La littérature comparée, constituée comme discipline littéraire « scientifique » à la fin du xixe s., naît, à l’époque romantique, de la claire conscience du cosmopolitisme et des traits nationaux propres à toute création esthétique — la tradition étant conçue non plus seulement comme norme, mais aussi comme genèse et trace d’une évolution continue dont il faut définir la nécessité. Apparentée, par ses premiers desseins, aux méthodes comparatives qui se développent dès le xviiie s. en zoologie, en anatomie, puis après 1820 en embryologie, en physiologie, et dans le domaine culturel — géographie, histoire, mythologie et linguistique —, elle doit beaucoup au progrès des sciences historiques et à la rigueur du positivisme.

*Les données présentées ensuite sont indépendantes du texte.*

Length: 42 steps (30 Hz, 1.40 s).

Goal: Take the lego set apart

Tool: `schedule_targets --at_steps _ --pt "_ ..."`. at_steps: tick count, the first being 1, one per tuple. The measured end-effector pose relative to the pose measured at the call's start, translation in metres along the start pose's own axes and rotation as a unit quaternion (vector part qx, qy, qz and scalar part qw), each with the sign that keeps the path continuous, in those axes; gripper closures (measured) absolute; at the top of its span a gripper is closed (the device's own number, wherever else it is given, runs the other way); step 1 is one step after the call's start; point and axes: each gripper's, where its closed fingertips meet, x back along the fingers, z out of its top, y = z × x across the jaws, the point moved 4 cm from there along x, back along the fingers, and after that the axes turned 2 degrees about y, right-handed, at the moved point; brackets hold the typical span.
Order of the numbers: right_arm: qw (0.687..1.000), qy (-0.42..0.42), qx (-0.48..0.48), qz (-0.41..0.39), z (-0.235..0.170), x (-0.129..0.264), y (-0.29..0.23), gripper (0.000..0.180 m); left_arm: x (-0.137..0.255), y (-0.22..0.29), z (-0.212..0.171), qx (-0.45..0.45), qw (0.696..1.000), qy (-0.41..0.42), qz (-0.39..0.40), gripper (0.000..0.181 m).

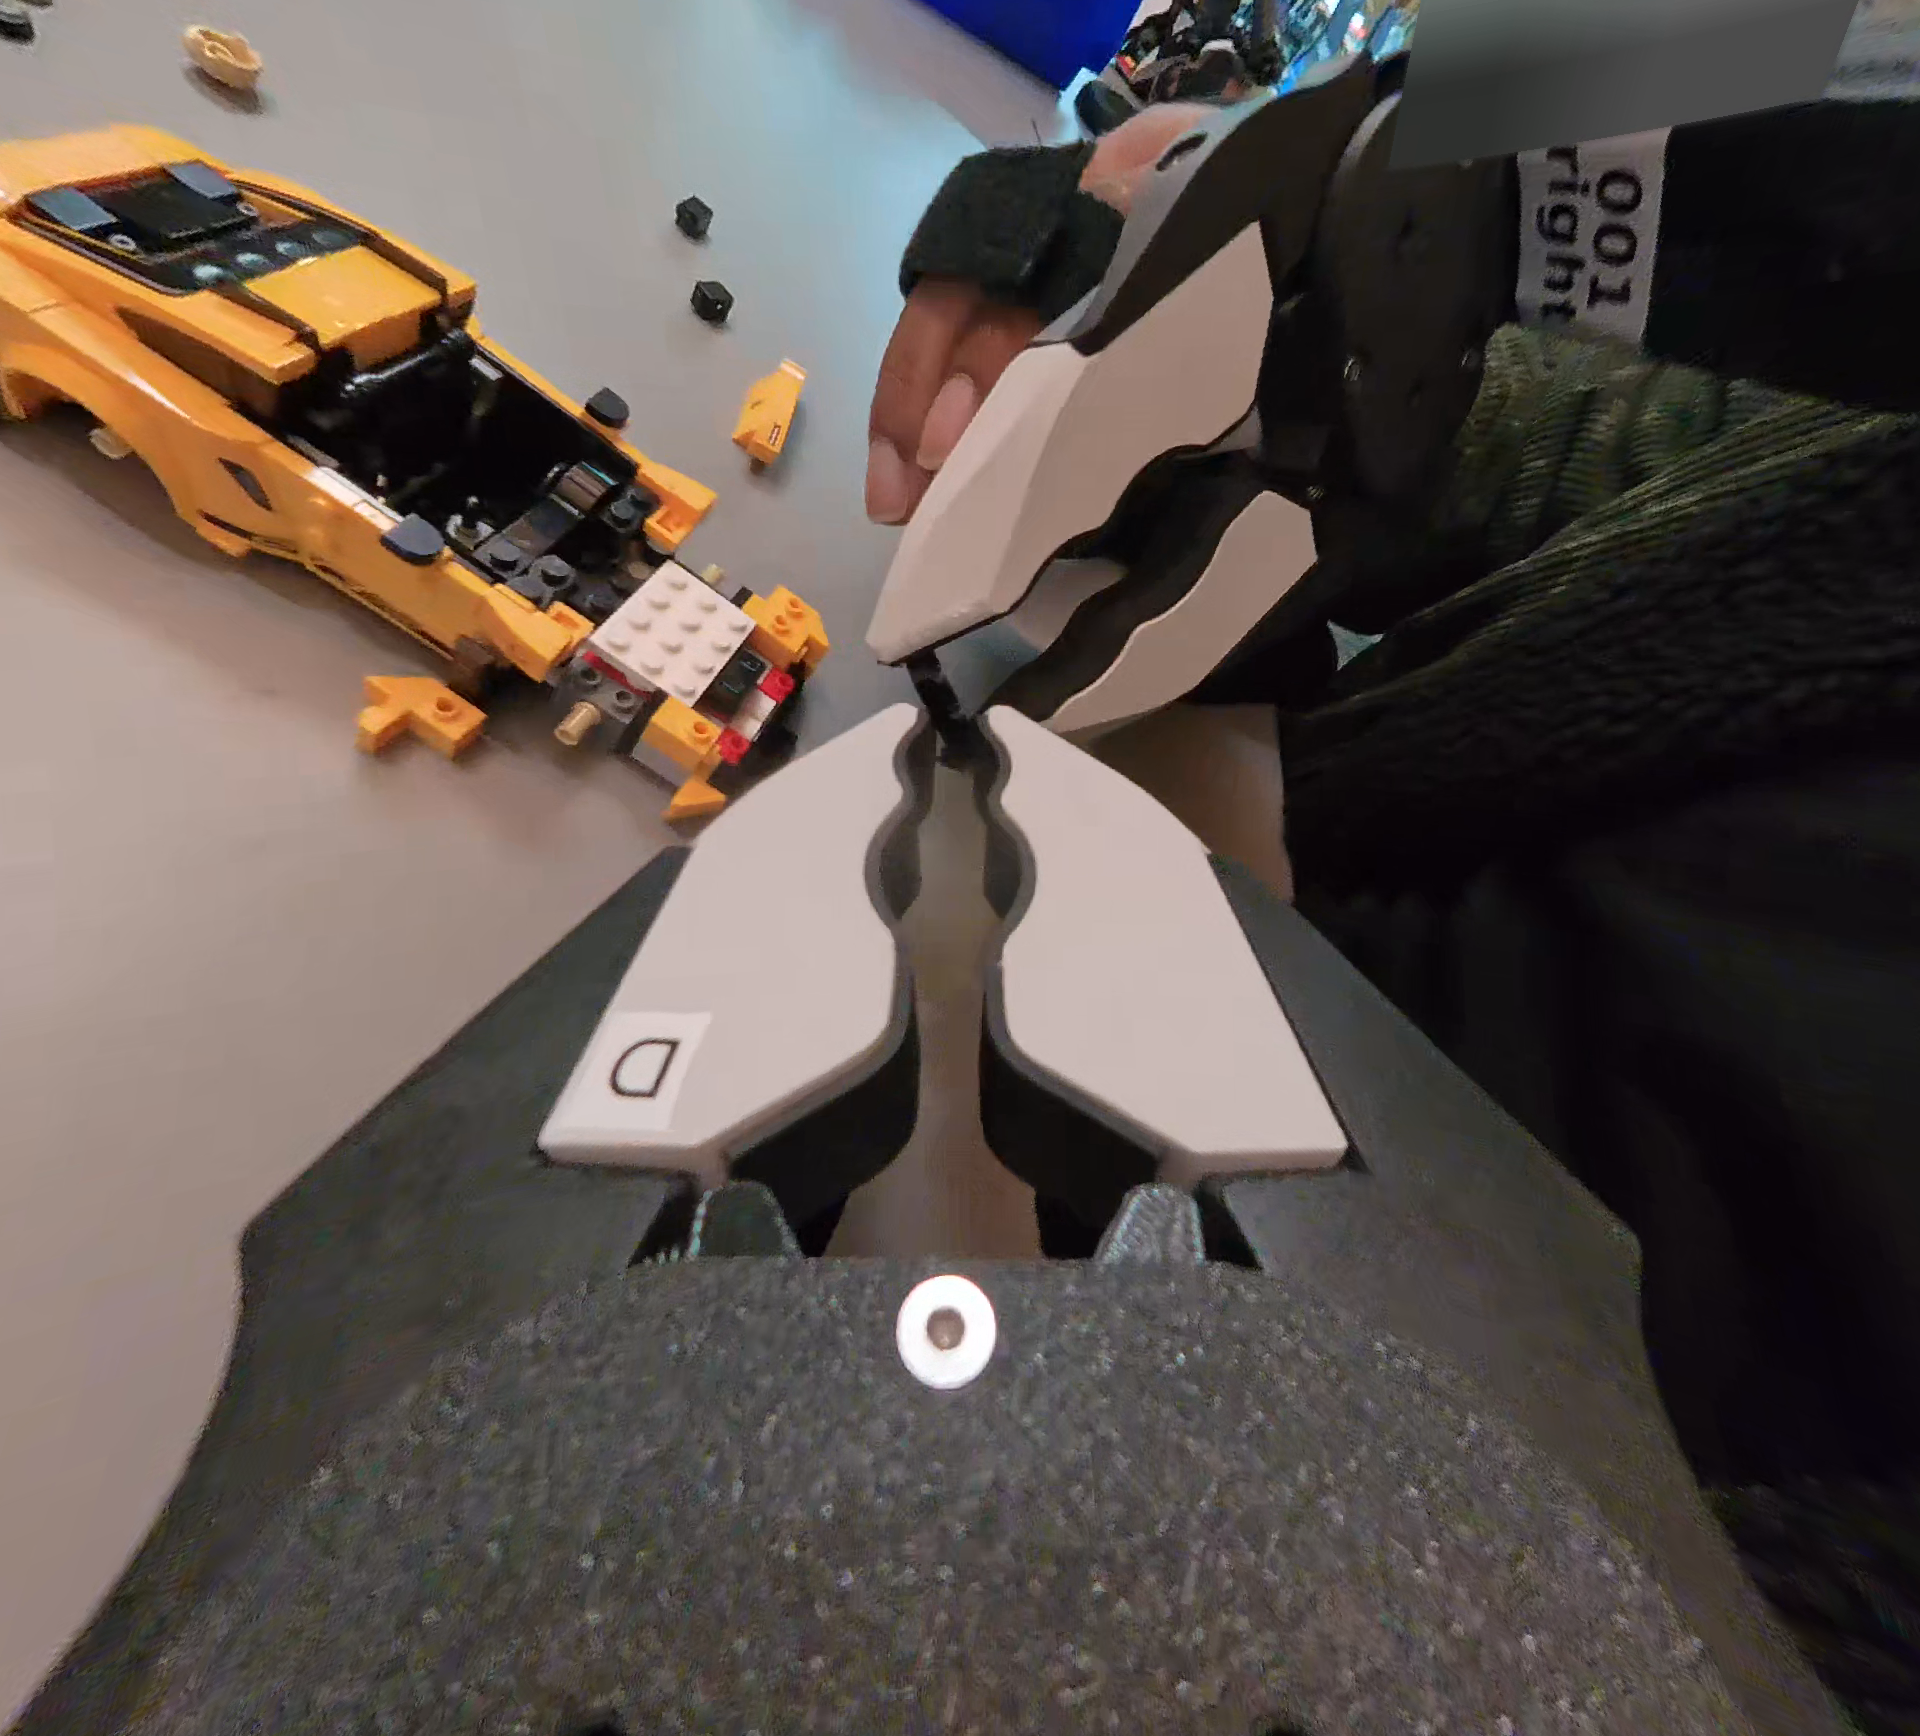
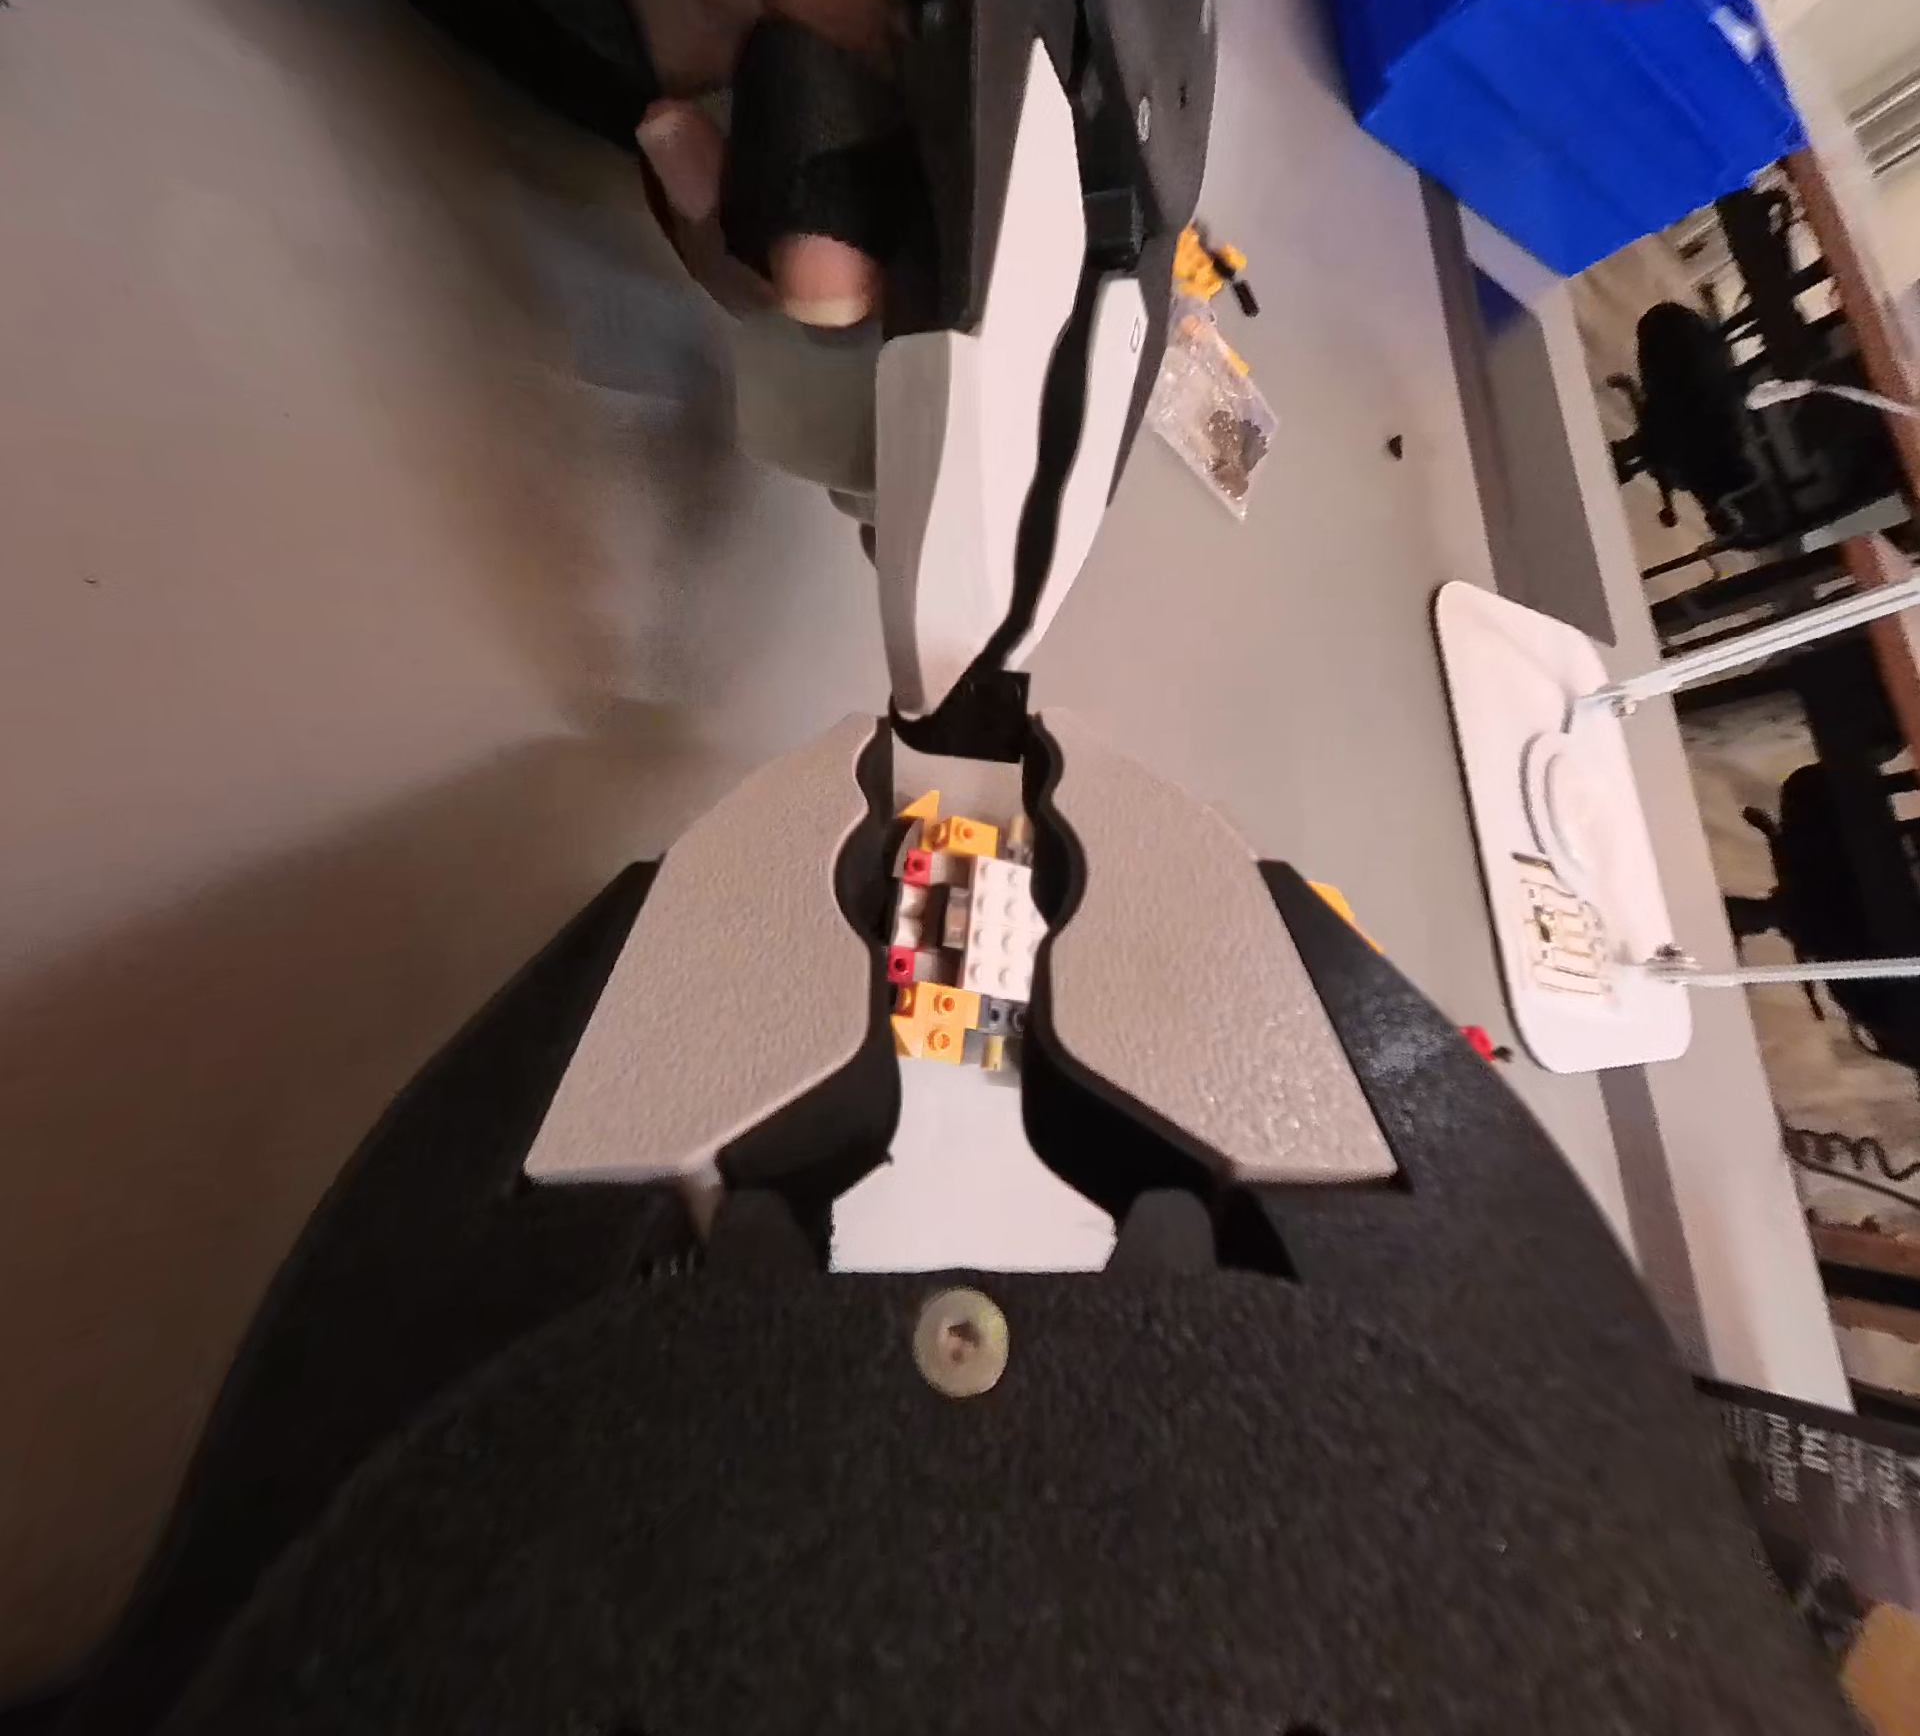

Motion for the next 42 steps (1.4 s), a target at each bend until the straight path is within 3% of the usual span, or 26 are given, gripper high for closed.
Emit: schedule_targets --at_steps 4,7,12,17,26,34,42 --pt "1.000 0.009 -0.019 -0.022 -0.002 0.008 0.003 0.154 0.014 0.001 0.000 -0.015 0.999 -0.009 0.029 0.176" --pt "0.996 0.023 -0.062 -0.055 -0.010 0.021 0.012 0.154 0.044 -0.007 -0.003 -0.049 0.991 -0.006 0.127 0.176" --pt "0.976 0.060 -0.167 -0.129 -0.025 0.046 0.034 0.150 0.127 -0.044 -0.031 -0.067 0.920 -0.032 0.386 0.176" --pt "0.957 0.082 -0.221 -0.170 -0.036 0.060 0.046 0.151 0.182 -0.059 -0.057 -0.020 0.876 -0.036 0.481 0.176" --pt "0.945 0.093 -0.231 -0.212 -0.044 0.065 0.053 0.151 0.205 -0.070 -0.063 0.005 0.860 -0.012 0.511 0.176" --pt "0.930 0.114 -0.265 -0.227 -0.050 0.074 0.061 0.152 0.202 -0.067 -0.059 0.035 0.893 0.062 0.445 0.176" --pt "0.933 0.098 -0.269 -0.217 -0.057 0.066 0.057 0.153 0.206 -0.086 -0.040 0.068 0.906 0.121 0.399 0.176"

Comme toute forme d’étude littéraire, elle reste étroitement dépendante des thèses et des systèmes dominants dans les sciences exactes et humaines. La crise de la littérature comparée, que l’Américain Rene Wellek et ses imitateurs ont décrite, et les vives polémiques d’il y a presque vingt ans traduisent sans doute les oppositions des différentes écoles nationales ou même continentales — dans le Yearbook of General and Comparative Literature, les spécialistes ont parfois mené un dialogue qui reproduit les oppositions habituelles du Nouveau et de l’Ancien Monde —, mais elles marquent aussi l’adaptation de la discipline à de nouveaux modes d’enquête et d’analyse, qui, à l’historicisme et même souvent, pourrait-on dire, au causalisme premier, substituent la description du monde imaginaire suivant une symbolique issue des diverses psychanalyses et de l’anthropologie religieuse, la saisie d’une spécificité littéraire particulièrement fuyante ou approfondissent les rapports de l’art et de la communauté par la sociologie.